Furthermore, we used this high-resolution genetic map to detect growth-related markers and genes. QTL mapping and association study were performed together to identify genetic loci responsible for these traits. GO annotations provides hints that the identified genes might regulate growth. The markers form a valuable resource for the future marker-assisted selection. This map can be potentially used to analyze other important traits, including traits of hypoxia tolerance and other environmental adaptabilities.
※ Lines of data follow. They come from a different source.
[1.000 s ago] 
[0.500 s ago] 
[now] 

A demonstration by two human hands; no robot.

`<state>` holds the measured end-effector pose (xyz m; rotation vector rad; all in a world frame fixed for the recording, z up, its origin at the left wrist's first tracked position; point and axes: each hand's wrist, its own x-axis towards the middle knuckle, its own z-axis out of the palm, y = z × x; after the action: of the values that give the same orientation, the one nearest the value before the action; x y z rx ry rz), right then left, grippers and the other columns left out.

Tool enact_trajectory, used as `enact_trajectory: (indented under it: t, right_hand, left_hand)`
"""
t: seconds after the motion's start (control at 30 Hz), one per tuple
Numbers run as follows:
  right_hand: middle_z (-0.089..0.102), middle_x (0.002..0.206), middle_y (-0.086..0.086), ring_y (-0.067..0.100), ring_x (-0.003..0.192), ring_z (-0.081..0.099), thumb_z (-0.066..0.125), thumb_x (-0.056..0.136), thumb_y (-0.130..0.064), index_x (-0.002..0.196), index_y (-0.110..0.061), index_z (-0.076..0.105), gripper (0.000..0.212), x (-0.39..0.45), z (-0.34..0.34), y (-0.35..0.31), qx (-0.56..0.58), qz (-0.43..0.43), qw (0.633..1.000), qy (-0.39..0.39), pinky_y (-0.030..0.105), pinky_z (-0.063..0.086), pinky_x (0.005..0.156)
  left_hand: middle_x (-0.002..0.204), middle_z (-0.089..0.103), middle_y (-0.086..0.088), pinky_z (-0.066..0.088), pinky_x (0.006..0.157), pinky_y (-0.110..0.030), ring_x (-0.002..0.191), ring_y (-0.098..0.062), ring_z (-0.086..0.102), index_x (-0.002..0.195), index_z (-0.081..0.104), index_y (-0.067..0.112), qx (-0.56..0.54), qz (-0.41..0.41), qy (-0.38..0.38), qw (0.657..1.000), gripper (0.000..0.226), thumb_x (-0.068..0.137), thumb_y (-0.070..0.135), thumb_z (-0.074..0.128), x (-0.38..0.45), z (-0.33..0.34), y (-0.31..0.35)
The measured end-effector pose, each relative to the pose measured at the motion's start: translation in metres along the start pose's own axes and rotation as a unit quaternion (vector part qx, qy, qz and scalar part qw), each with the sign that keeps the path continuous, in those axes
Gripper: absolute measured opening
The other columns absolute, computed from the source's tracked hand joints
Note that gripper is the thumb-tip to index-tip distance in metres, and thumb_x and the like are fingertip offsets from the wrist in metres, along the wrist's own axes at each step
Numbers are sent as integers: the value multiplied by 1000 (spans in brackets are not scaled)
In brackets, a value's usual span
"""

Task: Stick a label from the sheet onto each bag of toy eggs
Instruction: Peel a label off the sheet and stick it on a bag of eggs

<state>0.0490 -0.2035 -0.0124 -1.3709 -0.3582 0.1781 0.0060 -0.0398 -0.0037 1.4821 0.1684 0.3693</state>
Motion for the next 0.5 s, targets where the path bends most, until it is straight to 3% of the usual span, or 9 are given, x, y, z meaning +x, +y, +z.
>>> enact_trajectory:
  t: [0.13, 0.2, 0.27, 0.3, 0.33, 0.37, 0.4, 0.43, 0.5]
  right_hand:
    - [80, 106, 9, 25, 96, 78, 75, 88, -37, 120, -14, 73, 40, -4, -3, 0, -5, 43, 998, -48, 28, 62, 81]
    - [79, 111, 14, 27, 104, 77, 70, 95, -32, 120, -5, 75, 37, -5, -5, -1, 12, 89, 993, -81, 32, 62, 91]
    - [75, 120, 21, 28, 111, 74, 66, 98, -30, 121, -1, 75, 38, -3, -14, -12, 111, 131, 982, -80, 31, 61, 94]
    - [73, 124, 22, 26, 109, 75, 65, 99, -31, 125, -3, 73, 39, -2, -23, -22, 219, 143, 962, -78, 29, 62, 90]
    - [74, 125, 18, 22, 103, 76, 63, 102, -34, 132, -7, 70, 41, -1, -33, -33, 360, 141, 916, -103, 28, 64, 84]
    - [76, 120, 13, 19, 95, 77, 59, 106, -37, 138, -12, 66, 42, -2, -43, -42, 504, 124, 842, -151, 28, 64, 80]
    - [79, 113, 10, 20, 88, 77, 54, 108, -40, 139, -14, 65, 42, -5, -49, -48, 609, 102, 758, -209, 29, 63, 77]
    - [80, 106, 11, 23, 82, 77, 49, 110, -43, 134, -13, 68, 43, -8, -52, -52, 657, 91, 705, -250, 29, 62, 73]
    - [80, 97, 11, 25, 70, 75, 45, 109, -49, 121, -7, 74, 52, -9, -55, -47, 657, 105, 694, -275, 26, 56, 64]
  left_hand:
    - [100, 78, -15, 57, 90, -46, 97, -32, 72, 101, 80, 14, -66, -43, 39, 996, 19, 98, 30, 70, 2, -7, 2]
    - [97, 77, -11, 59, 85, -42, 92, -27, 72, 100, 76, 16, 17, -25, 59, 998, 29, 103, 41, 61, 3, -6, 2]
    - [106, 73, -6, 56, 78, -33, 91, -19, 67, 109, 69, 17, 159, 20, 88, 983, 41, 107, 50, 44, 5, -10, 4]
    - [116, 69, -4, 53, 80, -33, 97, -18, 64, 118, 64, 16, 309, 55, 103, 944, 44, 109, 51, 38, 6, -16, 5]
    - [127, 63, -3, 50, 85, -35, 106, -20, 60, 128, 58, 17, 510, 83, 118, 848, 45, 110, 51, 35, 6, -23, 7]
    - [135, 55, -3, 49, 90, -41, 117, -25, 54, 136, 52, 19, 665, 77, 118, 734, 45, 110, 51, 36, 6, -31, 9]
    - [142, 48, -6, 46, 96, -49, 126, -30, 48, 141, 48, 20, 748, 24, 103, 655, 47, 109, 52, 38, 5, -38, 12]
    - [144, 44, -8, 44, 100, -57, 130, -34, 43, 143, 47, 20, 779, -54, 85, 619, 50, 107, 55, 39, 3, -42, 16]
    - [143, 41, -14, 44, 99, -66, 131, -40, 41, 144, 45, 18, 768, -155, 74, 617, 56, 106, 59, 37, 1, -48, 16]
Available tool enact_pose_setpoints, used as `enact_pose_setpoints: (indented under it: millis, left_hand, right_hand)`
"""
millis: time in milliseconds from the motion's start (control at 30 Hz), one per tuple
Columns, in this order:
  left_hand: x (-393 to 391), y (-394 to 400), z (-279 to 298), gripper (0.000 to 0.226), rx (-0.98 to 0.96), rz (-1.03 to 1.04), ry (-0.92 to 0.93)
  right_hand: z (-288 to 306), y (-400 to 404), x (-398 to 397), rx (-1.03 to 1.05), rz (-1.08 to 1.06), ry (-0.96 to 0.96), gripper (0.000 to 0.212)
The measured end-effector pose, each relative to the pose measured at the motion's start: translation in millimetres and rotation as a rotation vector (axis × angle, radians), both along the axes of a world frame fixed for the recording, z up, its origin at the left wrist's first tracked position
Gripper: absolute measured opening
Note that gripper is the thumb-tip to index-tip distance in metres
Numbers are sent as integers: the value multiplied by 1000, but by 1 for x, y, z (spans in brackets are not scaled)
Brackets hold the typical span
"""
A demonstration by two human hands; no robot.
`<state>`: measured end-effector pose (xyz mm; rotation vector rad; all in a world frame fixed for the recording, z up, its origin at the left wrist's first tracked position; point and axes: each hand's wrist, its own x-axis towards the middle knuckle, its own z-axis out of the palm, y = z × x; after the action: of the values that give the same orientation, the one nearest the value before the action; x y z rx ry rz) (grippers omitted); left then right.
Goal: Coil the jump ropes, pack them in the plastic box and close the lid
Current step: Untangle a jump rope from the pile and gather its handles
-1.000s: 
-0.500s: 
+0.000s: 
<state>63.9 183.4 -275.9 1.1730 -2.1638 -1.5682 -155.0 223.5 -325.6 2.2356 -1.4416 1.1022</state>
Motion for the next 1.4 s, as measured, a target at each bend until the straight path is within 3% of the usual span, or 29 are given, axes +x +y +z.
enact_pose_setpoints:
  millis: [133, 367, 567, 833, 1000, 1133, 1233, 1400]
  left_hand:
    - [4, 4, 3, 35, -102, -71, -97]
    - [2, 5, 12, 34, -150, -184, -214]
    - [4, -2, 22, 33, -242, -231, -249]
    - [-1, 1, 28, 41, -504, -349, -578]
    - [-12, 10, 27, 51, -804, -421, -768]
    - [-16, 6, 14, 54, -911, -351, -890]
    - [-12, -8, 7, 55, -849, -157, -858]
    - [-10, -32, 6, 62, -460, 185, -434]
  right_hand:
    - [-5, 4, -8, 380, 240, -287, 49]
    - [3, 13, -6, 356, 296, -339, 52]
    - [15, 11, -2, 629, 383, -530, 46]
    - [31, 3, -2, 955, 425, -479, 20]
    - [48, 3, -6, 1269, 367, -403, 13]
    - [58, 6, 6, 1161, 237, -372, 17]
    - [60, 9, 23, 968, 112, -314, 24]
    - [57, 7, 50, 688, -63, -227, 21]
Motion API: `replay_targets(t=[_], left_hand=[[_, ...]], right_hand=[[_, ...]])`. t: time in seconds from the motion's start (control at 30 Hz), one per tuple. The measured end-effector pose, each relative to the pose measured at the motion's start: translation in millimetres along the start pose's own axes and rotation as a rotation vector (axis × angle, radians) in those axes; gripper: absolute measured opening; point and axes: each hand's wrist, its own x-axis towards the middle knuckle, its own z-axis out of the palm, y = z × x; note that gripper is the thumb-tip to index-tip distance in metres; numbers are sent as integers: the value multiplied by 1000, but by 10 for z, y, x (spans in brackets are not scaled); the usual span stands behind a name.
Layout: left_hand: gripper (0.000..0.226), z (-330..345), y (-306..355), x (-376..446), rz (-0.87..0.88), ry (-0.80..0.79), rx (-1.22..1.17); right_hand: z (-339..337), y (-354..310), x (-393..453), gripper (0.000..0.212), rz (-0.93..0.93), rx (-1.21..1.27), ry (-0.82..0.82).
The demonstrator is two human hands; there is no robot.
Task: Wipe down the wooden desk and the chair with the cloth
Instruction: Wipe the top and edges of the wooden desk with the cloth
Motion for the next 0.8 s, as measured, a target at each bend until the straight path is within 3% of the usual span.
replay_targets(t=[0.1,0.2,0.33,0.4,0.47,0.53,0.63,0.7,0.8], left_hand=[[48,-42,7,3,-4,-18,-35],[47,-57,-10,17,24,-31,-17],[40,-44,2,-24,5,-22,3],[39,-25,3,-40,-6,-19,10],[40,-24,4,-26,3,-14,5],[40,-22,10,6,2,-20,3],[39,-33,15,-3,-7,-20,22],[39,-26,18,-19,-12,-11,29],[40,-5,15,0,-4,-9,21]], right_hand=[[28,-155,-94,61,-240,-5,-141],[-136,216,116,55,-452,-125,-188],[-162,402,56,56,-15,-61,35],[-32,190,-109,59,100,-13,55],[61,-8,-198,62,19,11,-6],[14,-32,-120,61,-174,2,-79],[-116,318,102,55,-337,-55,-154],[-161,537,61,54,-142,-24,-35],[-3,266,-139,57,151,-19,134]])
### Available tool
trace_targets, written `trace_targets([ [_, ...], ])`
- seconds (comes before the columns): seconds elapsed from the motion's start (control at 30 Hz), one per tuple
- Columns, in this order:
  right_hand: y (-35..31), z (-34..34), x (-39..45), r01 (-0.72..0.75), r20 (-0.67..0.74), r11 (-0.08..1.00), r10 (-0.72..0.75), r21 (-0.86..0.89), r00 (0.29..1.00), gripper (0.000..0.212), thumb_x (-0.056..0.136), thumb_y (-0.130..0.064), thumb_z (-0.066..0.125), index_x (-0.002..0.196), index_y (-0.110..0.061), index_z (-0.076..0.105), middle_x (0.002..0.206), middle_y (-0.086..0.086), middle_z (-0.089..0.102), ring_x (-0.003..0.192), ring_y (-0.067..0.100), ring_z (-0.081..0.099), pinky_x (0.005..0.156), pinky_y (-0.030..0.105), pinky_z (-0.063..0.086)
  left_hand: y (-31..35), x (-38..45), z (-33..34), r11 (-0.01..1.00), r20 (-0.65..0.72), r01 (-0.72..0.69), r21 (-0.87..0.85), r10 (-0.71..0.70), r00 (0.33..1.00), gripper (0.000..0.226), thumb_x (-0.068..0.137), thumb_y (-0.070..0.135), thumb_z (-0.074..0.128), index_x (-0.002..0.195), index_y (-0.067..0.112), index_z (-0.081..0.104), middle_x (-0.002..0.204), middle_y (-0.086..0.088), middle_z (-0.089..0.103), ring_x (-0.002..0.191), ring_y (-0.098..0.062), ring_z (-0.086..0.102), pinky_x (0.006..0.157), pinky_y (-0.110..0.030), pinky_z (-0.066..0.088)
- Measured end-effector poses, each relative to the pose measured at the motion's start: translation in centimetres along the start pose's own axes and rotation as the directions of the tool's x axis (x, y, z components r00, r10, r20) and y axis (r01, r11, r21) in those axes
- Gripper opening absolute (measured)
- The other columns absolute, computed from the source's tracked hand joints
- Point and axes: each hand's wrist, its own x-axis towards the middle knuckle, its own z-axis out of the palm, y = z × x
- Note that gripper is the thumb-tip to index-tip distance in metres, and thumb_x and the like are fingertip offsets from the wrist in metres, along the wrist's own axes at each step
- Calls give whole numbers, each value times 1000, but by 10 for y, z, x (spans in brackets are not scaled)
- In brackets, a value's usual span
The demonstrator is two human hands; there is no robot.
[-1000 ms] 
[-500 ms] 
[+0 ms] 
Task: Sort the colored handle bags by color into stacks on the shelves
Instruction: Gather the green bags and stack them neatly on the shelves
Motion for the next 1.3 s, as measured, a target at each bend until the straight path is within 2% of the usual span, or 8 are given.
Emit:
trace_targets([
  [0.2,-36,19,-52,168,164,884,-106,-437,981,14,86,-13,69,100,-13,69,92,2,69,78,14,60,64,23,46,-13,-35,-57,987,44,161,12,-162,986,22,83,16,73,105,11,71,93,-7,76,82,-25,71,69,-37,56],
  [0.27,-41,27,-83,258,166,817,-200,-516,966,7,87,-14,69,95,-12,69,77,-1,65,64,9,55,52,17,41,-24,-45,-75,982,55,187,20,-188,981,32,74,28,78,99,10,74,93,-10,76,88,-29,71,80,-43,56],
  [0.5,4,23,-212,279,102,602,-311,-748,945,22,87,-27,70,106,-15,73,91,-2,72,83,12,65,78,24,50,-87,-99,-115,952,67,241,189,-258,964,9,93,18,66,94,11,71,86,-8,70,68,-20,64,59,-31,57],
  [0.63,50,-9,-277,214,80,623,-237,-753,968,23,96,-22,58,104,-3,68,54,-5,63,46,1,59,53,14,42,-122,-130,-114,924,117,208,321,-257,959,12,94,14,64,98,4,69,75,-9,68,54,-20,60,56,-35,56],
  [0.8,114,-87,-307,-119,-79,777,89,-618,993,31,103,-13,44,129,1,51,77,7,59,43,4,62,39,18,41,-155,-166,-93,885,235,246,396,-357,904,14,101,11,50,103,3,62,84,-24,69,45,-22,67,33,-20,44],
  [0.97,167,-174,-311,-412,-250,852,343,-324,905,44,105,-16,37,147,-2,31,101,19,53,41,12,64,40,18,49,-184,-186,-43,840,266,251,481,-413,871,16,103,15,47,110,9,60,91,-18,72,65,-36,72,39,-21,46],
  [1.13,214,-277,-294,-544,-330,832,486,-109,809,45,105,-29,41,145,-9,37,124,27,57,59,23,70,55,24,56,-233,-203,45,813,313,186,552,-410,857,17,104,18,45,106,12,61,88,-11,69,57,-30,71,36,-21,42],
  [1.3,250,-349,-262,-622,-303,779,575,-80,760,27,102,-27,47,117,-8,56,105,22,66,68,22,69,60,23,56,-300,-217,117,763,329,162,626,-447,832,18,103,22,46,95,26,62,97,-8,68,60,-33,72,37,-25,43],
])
In conclusion, we identified SNPs in a mapping family using RNA-seq and constructed a high-resolution genetic map of goldfish. To our knowledge, this is the most comprehensive genetic map to date for this important species. Using this map, we revealed divergent genome evolutions in the Cyprinidae family. Through QTL mapping analysis based on this map, we identified QTL regions and markers significantly related to BW and SL. The markers can potentially aid growth breeding of goldfish. The high-density linkage map will facilitate the genome-wide comparative genomics analysis and the mapping of phenotypes in goldfish.


Ethics Statement

All experiments involving the handling and treatment of fish in this study were approved by the Animal Care and Use committee of Heilongjiang River Fisheries Research Institute of Chinese Academy of Fishery Sciences (HRFRI). The methods were carried out in accordance with approved guidelines.

Mapping family and sequencing

Two parents and 79 F2 individuals of one full-sib goldfish family were selected for study. This family was constructed at Hulan Experiment Station of HRFRI, Harbin, Helongjiang Province, China. Growth-related traits including body weight (BW) and standard length (SL) were measured for all progenies.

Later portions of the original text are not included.